Kisah di atas kubaca di harian The Jakarta Post (16/02). Sungguh, negeri ini memang menyediakan banyak ironi. Apa yang dihadapi Tuginem, hanya satu contoh kecil tentang ironi yang terlanggengkan. Ya, ia menjadi ironi jika melihat bagaimana negeri ini memberi kemudahan dan fasilitas yang melimpah kepada mereka yang pernah merampok dan menjarah uang rakyat. Hebatnya lagi, mereka kemudian bisa masuk istana dengan bebas, laiknya seorang pahlawan. Tak terbayang bagaimana Tuginem dan rakyat kecil lainnya harus berurusan dengan Paspanpres jika ingin sekedar bertemu dengan presiden
Mungkin pemimpin-pemimpin negeri ini kagum dan kemudian ingin meniru uncle Ronald Reagen, yang saat memimpin Amerika menjalankan program reagenomics. Reagen meyakini bahwa jika orang-orang kaya diberi kesempatan untuk mengelola negeri, maka kemakmuran bukanlah hal yang mustahil. Dengan kata lain, orang kaya harus diberi kesempatan untuk menambah kekayaan mereka agar si miskin seperti Tuginem tak perlu lagi antri berjam-jam hanya untuk mendapatkan Rp. 300 ribu.

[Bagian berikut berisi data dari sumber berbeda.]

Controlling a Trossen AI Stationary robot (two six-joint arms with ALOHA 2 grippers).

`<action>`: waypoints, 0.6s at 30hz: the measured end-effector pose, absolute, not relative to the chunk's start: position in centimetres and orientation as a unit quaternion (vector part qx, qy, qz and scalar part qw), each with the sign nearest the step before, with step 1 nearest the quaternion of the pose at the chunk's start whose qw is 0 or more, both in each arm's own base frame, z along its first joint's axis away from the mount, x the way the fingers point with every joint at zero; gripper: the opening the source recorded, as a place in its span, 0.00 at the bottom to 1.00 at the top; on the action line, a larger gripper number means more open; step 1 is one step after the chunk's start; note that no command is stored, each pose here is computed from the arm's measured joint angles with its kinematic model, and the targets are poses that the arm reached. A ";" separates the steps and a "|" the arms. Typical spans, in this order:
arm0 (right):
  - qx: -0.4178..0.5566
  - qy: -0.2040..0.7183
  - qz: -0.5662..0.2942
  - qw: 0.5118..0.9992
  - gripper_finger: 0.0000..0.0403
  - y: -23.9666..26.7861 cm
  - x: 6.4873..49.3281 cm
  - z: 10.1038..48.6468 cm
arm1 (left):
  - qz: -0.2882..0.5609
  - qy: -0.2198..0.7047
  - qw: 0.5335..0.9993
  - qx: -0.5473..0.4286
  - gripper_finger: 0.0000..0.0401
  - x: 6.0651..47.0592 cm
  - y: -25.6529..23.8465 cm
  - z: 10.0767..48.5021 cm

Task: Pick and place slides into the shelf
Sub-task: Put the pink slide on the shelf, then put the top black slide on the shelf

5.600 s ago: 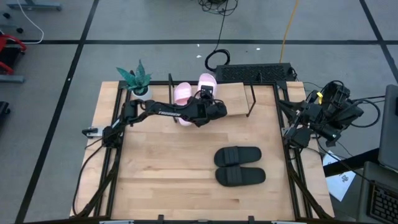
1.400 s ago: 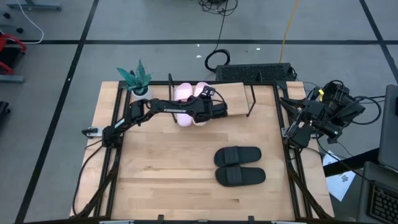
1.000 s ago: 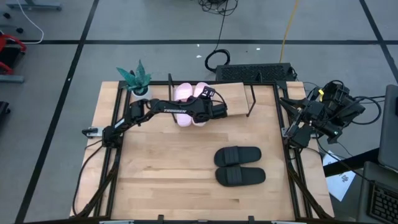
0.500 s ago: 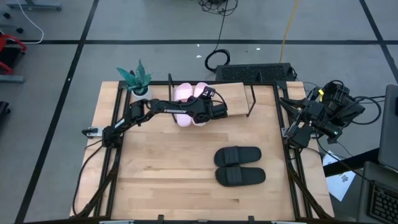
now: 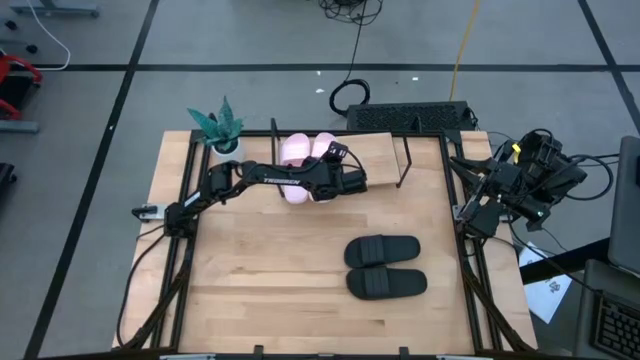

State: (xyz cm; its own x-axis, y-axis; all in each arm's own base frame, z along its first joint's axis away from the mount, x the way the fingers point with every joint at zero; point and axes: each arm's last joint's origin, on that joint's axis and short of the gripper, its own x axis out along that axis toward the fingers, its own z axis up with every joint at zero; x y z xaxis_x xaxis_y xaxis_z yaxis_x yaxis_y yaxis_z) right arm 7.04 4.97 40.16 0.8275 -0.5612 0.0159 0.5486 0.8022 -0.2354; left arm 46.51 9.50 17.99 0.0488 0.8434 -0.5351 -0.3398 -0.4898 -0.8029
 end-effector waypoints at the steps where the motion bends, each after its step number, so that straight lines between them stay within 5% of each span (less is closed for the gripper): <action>1: -0.116 0.027 -0.292 0.949 0.07 5.0 7.0 40.2 | 0.652 -0.223 0.454 -0.565 0.27 46.5 9.4 18.0; 18: -0.116 0.028 -0.293 0.949 0.07 5.0 7.0 40.1 | 0.632 -0.240 0.462 -0.574 0.49 47.1 8.5 18.2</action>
State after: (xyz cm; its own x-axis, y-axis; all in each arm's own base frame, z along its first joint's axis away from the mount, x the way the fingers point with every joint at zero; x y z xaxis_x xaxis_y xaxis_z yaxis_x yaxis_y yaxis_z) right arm 7.04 4.97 40.15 0.8268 -0.5624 0.0148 0.5494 0.8015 -0.2359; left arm 47.10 8.47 18.17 0.0861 0.8592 -0.5044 -0.3086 -0.4583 -0.8335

Baiklah, kita prihatin dengan nasib Tuginem. Menghayati nasib orang lain, itu bahasa lainnya, tetapi kekalkah ia? Compassion, perasaan ikut menghayati pedihnya nasib orang lain, bisa hanya sekedar hip. Sesuatu yang sejenak, begitu sejurus kemudian. Apalagi ketika ia hanya menjadi komoditas. Keibaan itu kemudian menjadi tak awet.
Tapi tak sedikit tentu yang tak sudi menjadi berita, mereka bekerja dalam diam dan miskin publikasi, seperti pohon yang tumbuh diam-diam tanpa pernah disadari ia sudah memberi buah yang ranum. Teringat akan Bob Geldof yang berucap, “it should be a shooting star—brilliant and beautiful for a second—and then live forever in your memory.”